Unfortunately, and often tragically, a physician’s obtaining fully informed consent before prescribing a drug no longer seems to be the standard of care in the Big Business of modern medicine, where high productivity, high clinic patient turnover and high income-generation is the norm, often short-changing thoroughness and high quality time spent fully informing and listening to the concerns of the patient. Stopping to fully discuss the potential dangers of medications is often replaced by the handing out of computer-generated items and a signature by the patient guaranteeing that they have been fully informed of the risks and understand the pros and cons. Corporate lawyers assure us that such short-cuts hold up in court.
I came to the sobering conclusion about the waning importance of fully informed consent after talking to thousands of potentially curable patients in my 40 years of private practice.
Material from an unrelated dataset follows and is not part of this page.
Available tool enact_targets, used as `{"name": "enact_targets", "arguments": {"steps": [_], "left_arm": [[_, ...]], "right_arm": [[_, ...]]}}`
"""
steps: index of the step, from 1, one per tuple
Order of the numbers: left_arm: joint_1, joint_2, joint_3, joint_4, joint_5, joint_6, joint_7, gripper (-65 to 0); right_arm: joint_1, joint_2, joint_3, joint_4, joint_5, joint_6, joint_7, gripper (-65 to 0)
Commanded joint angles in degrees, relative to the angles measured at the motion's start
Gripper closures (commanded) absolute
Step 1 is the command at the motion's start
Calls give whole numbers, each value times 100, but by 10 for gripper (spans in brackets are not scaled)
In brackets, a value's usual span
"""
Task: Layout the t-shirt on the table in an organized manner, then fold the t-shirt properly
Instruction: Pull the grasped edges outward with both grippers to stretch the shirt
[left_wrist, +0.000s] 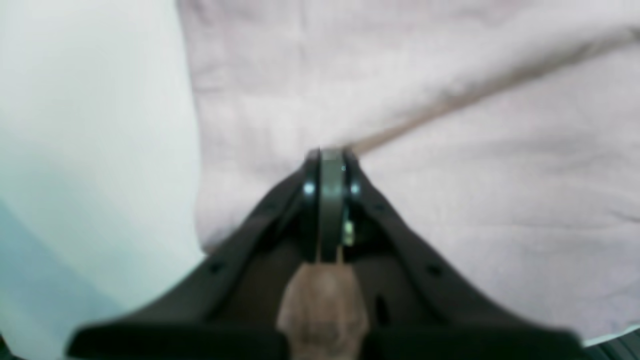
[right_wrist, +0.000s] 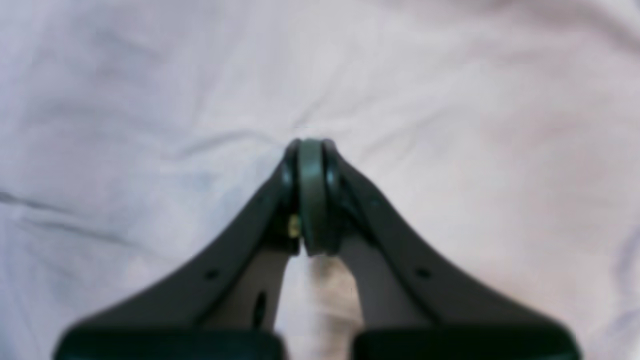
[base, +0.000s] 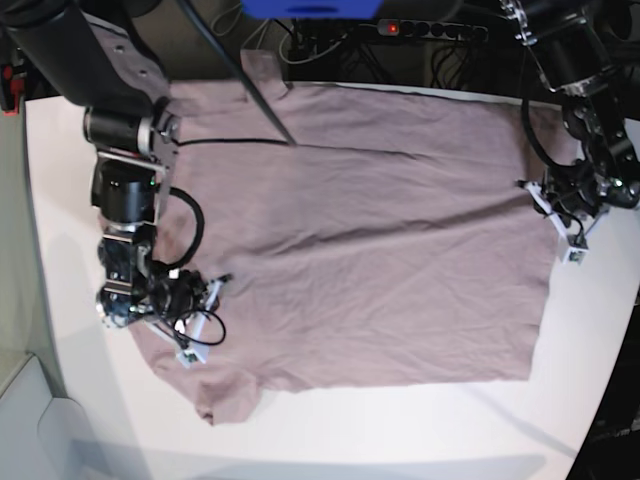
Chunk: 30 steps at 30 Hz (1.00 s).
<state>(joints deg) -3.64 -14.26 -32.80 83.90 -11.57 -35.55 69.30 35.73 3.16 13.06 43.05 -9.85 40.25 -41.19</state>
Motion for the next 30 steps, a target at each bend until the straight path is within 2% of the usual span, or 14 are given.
{"name": "enact_targets", "arguments": {"steps": [1, 5, 10, 25, 30], "left_arm": [[-80, -73, -13, 168, -34, 25, 64, -1], [-106, -73, -21, 432, -394, 25, 275, -1], [-98, -82, -21, 634, -851, 25, 275, -1], [-546, -99, -21, 555, -825, 87, 204, -1], [-634, -90, -21, 555, -825, 87, 204, -1]], "right_arm": [[300, 31, -9, 16, 136, -25, 273, 0], [300, 128, 8, -89, 154, -25, 537, 0], [300, 278, 8, -98, 154, -25, 765, 0], [-227, 656, 17, -107, 154, -56, 844, 0], [-307, 744, 17, -107, 154, -988, 1187, 0]]}}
Most of the patients that came to me, especially in my holistic mental health practice, came to see me because they knew that they were both addicted to and sickened by their drugs (way too often involving combinations of two or more psych drugs, the combination of which, by the way, had never been tested for safety or efficacy even in the animal labs).

Most of my patients had tried but couldn’t get off their drugs without having terrible withdrawal symptoms (always involving totally new symptoms that hadn’t been there prior to starting the drug, no matter what the diagnosis had been). I saw hundreds of patients in my holistic practice who were totally unaware that their drug could cause permanent tardive dyskinesia, tardive dementia, brain damage, permanent drug-induced disability, temporary or permanent sexual dysfunction, violence, suicidality, Parkinsonism, depression, mania, psychotic reactions, shrinkage of the brain, diabetes, obesity, insomnia, hypercholesterolemia, loss of IQ points, loss of memory, etc, etc, all of which were known and/or mentioned in the Physician’s Desk Reference.

It is important to point out that the above short list of serious and even life-threatening adverse effects have been documented again and again in the medical literature (especially the medical literature that hasn’t been subsidized by the drug industry. Most importantly, most of my patients had not been informed that they could become dependent on (addicted to) those substances.

Obtaining fully informed consent for drug prescribing is a time-consuming problem in modern medicine, and it always has been. But, given the thousands of drugs today, the 3,600 virtually unreadable fine print pages in the PDR and the indecipherable complexities of the millions of potential combinations of two or more drugs ingested by a patient, the problem is far worse today than when I was prescribing drugs, the toxic nature of which I was totally unaware. Knowing what I know now, I shudder to think of the harm that my choices in prescribing did to my unsuspecting patients in decades past.

I consider it my duty to continue to warn others of such risks.